▸ **REQUIRED ACTION**
All lines in the data below carrying the string "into" are to be located and copied.

--- THE INPUT Enclosed Below ---

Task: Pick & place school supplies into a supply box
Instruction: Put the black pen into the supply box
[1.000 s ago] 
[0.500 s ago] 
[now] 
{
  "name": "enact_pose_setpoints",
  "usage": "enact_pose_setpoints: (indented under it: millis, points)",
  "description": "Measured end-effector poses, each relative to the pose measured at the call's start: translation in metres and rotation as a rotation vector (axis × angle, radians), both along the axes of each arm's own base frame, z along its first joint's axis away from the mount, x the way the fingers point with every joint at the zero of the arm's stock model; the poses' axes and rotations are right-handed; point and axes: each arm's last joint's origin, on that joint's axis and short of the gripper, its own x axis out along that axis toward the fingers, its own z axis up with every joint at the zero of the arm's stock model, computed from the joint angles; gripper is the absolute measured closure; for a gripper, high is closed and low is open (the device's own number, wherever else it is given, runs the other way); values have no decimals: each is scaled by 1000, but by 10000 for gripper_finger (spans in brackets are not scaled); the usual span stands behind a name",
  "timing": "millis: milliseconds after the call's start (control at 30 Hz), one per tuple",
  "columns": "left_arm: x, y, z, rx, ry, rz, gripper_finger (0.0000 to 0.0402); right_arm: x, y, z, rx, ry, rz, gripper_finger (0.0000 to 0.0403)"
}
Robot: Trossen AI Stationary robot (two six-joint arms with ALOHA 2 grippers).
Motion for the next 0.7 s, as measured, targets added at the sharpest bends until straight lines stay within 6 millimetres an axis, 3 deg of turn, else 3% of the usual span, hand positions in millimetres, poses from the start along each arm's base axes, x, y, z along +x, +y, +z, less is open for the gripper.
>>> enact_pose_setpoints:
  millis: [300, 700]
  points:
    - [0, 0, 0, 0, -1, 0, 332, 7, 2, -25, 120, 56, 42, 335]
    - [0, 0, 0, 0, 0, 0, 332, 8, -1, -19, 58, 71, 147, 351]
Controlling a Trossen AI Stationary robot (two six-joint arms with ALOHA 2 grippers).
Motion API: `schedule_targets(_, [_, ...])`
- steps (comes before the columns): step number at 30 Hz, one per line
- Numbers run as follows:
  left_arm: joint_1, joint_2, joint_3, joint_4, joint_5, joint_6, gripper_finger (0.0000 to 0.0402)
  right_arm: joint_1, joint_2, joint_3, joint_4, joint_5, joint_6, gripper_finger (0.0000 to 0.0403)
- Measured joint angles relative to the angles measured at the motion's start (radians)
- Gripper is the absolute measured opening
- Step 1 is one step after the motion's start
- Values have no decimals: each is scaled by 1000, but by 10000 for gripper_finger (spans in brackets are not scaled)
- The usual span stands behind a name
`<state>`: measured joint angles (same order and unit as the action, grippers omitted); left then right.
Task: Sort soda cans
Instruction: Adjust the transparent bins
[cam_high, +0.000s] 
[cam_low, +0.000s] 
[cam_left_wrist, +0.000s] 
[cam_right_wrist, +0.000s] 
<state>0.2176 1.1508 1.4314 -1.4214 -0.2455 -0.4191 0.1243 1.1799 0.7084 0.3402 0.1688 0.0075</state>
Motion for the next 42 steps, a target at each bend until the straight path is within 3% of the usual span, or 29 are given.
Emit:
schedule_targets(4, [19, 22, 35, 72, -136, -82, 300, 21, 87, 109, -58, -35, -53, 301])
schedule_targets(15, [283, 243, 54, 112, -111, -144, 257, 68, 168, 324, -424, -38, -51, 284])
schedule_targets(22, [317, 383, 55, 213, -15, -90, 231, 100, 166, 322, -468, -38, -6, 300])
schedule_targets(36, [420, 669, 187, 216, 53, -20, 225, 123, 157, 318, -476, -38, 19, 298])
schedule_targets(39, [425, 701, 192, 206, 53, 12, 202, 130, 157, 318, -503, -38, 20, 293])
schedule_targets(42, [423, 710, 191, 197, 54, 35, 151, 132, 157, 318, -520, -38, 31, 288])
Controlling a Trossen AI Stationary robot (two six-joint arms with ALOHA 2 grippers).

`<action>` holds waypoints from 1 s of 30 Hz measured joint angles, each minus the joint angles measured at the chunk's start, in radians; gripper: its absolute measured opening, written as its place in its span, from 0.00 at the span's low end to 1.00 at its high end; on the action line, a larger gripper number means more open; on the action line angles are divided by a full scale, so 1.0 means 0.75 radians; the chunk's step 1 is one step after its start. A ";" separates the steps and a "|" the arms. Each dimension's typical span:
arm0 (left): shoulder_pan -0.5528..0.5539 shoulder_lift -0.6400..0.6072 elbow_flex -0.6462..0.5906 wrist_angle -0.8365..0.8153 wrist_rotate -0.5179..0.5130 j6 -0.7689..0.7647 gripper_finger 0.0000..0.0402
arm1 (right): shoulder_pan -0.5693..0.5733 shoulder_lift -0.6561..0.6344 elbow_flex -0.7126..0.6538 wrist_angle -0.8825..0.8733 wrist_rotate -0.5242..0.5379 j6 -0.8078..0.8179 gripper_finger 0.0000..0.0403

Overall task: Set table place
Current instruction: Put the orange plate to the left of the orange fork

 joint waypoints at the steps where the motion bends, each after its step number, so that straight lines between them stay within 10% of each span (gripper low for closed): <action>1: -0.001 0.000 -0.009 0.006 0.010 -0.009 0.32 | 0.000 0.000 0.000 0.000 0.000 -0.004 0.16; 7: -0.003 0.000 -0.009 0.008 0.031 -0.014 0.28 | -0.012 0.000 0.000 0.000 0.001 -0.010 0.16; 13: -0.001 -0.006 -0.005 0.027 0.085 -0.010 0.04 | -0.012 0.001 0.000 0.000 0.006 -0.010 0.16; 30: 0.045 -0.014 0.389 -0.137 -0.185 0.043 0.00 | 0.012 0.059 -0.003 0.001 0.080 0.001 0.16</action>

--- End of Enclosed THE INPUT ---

▸ **SOLUTION TO THE EXERCISE**
Task: Pick & place school supplies into a supply box
Instruction: Put the black pen into the supply box

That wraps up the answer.